As a graduate student in Design at San Francisco State University and later as a student in a typography certificate program, he developed a typeface to help English learners with English pronunciation. His project recently caught the attention of the oldest professional design association in the nation: Vaja was included in the STA 100, the Society of Typographic Arts’ (STA) annual competition recognizing the 100 most innovative communication designs from around the world.
Jittagasem’s typeface, which he named Vaja (meaning “speech” in Thai), was designed to help people learning English phonetically pronounce English words. As part of the STA honor, it is featured on the organization’s website along with the other winners.
He created Vaja in Letterform Archive’s Type West certificate program, but he has been playing around with the concept since graduate school. His thesis project was a typographic design that could help Thai speakers pronounce English words.
“A lot of Thai people have difficulty with [English] pronunciation because it’s a different language, and we have to memorize how we stress here and there. Like the word ‘colonel’ — I don’t know why the ‘l’ is in the middle like that, that’s something you must memorize.” To help, he created small details, or cues, on the letterforms that would tell a Thai person how to pronounce English words.

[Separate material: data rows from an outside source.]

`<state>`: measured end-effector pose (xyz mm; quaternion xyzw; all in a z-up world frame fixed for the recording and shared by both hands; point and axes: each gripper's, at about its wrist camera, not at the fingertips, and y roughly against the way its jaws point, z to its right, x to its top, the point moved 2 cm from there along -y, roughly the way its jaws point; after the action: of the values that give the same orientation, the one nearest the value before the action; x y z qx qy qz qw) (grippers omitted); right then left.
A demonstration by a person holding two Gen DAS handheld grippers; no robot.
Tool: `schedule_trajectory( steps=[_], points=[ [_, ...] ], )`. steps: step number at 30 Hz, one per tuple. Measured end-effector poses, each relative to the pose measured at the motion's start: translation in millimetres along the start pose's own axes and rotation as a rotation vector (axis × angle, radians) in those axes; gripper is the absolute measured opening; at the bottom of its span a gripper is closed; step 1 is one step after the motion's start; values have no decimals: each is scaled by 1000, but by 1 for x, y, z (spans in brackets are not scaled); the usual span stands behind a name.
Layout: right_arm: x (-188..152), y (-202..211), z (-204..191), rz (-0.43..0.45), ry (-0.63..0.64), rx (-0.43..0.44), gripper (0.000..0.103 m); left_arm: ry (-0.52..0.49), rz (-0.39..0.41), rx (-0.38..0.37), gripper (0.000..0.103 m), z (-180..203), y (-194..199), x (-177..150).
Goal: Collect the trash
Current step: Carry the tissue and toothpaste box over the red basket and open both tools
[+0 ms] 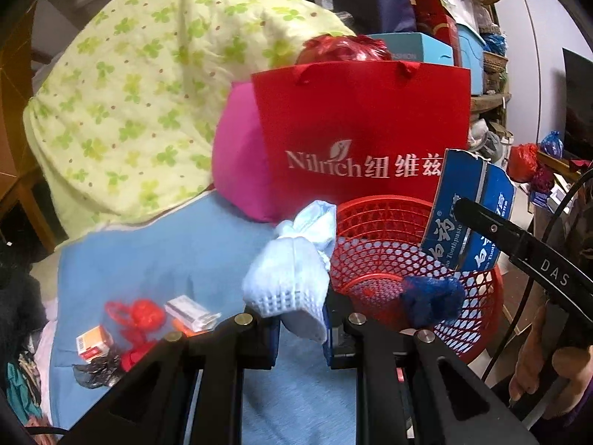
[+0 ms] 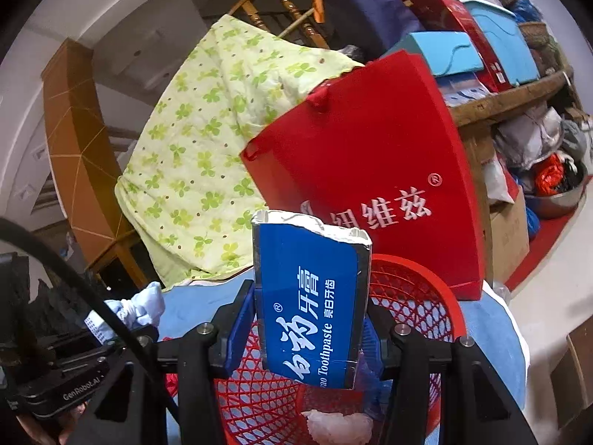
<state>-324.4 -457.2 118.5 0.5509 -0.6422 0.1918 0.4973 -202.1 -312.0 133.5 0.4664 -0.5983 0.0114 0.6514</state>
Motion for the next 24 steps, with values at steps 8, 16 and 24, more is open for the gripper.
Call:
schedule_trajectory(
  steps=[8,16,24],
  points=[
    [2,2,21,-5,-81,-17,55,20,-29,-97,22,15,-24,1],
    [0,-9,34,-60,-180,-11,74,86,-28,-181,71,8,-34,-9],
    [0,-10,10,-27,-114,15,74,88,-39,-40,73,-23,-11,-26]
  ],
)
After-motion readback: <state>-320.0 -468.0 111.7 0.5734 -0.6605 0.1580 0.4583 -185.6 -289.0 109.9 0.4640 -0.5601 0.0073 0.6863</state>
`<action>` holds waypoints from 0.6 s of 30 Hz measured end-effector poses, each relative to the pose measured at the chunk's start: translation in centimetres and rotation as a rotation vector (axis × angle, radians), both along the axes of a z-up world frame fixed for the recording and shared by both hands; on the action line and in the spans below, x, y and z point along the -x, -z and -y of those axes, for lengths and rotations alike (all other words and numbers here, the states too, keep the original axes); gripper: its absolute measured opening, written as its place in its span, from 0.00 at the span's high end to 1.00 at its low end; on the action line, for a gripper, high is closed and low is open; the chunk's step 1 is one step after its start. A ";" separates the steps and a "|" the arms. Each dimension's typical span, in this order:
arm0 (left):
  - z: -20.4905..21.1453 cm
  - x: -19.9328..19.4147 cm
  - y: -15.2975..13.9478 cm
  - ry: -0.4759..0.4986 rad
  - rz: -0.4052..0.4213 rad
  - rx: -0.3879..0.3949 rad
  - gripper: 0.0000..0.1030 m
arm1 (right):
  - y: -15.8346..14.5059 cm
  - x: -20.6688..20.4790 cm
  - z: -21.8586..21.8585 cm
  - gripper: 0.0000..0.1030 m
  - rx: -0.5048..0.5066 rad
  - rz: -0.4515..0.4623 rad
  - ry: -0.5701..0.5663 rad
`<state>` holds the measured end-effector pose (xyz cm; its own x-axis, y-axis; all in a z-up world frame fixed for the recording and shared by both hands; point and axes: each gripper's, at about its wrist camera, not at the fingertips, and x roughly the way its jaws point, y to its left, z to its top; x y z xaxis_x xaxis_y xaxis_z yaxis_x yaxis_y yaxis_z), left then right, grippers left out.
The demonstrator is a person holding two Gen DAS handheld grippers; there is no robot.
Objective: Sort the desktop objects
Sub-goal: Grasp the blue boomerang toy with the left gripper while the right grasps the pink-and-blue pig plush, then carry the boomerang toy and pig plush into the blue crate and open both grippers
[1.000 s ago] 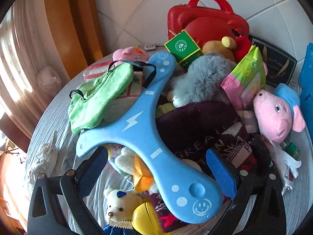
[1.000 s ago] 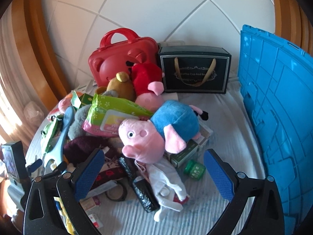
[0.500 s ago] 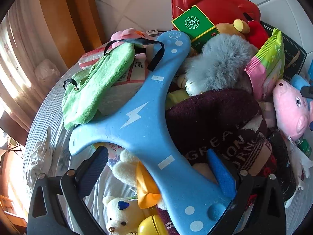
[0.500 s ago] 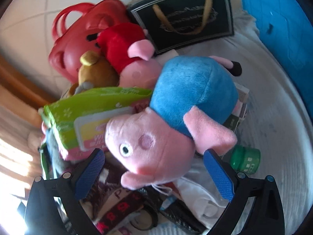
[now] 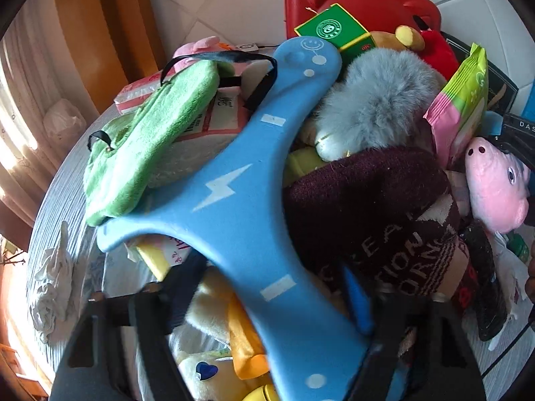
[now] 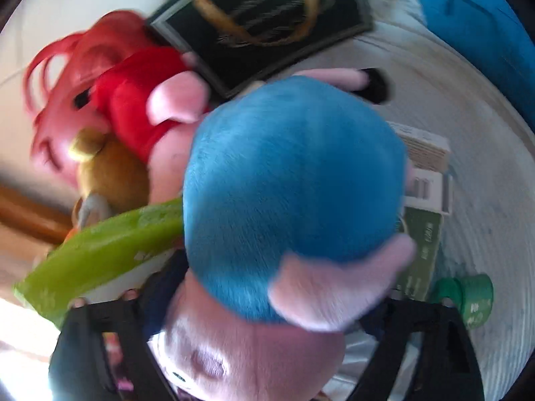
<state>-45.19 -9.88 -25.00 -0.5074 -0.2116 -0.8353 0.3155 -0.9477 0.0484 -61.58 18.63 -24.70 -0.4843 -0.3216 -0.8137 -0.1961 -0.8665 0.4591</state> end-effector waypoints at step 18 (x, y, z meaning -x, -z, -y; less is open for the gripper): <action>2.9 -6.7 -2.9 0.149 -0.108 -0.044 0.68 | -4.9 -7.9 0.9 0.28 -0.112 -0.190 -0.232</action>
<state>-38.50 -12.80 -22.06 -0.6178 -0.0916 -0.7810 0.1726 -0.9848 -0.0211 -53.69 17.70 -19.84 -0.5554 -0.3550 -0.7520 0.0930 -0.9251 0.3681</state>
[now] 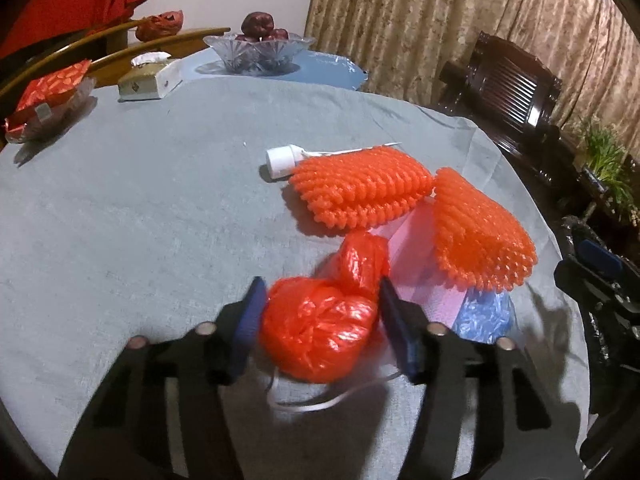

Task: Collect trash
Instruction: 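Close the left tool on the red plastic bag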

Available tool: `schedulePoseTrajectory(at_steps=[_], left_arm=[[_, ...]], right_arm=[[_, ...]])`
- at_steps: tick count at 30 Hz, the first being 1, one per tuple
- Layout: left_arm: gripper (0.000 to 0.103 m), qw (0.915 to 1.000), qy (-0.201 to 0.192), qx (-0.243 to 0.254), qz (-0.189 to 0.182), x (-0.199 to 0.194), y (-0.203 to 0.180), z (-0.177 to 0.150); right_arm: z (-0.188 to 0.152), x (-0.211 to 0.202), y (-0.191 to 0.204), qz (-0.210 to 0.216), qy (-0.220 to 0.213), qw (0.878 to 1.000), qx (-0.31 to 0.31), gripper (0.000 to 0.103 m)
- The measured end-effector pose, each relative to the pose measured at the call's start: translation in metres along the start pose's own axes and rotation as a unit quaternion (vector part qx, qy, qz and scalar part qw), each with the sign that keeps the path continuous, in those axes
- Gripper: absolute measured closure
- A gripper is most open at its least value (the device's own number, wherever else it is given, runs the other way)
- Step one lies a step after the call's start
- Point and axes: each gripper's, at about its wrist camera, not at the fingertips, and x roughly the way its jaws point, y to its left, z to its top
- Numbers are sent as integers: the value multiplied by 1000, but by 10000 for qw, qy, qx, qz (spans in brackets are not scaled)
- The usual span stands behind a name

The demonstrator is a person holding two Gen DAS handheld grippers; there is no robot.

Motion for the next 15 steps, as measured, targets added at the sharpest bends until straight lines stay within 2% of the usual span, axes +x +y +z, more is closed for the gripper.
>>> schedulePoseTrajectory(at_steps=[8,15], left_arm=[[58,9997,-224,-2,-33,-16,2,6],[59,9985,-518,-113,160,-35,14,16]], right_arm=[[7,-4,14,171,-138,9997,-115,7],[11,0,29,357,-165,9991,-162,9]])
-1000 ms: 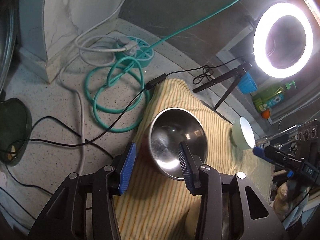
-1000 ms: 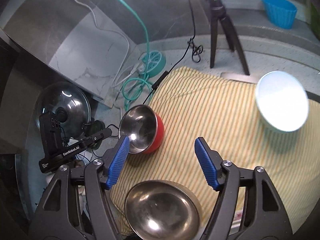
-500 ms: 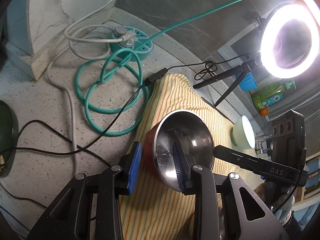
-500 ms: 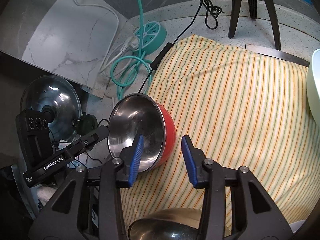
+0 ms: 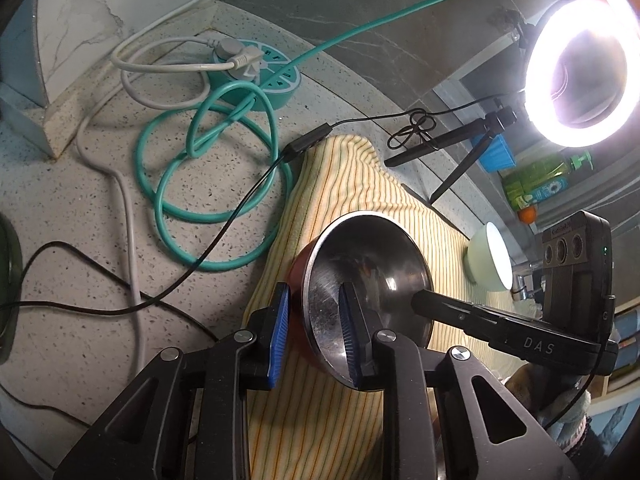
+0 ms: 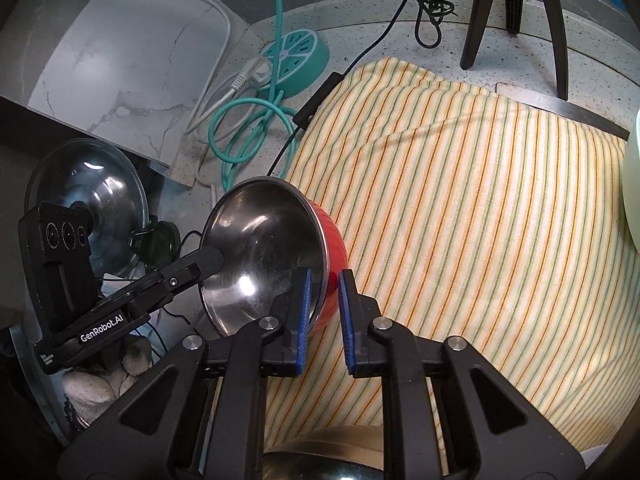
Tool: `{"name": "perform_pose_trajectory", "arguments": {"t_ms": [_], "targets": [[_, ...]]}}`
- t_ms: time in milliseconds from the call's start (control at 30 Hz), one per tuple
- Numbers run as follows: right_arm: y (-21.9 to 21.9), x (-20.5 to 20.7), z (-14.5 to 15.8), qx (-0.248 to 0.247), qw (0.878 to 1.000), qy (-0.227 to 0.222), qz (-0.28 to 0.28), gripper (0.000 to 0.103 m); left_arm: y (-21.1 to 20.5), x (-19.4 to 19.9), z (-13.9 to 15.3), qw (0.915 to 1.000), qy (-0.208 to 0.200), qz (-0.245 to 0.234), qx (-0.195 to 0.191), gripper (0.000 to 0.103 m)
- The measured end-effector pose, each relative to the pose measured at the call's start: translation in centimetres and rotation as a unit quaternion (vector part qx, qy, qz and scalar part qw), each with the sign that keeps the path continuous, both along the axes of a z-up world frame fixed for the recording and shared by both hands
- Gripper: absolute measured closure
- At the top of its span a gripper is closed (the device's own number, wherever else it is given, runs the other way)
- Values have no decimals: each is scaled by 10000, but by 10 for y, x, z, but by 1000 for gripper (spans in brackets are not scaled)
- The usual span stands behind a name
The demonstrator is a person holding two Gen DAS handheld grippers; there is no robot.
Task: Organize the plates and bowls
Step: 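Carry the red bowl onto the large steel bowl with the left tool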
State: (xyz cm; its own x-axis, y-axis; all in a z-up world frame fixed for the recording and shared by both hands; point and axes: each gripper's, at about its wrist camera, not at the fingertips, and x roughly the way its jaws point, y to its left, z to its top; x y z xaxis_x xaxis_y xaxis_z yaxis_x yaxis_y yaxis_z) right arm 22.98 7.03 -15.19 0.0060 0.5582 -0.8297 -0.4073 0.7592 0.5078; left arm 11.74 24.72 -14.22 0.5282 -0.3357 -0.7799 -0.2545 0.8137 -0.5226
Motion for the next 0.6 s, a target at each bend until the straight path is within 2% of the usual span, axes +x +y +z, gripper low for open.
{"name": "perform_pose_trajectory", "arguments": {"t_ms": [233,600], "targets": [[-5,-5,12,24,9999,-117,15,90,-5,-5,9,10000,-89,1,5,81],[-38,-23,47,278,9990,-321,102,90,-32,-29,44,9991,-417,18,113,81]]}}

Language and culture have been through lines in Jittagasem’s work, says SF State Design Professor Hsiao-Yun Chu, who worked closely with him in graduate school. “We take the Roman alphabet somewhat for granted; and yet, for people trying to assimilate and learn a language, it can be very daunting,” she said. “His graduate project created new Thai characters that would help English language learners from Thailand to improve their pronunciation, making the process more inclusive. This is a highly creative and humanistic way to look at the power of typography.”
Vaja expanded his thesis to include all English learners, not just Thai people. The typeface comes in bold, italic and thin, and each style represents different sounds and where to put the stress. For example, the bold style indicates where to put the stress on a word and the italics are soft sounds.
The typeface isn’t ready to be downloaded just yet, but when it is Jittagasem hopes it will be used in dictionaries, English pronunciation flashcards, academic writing and even newspapers. In the meantime, he plans to apply to Ph.D. programs in design and visual communications to take his vision even further.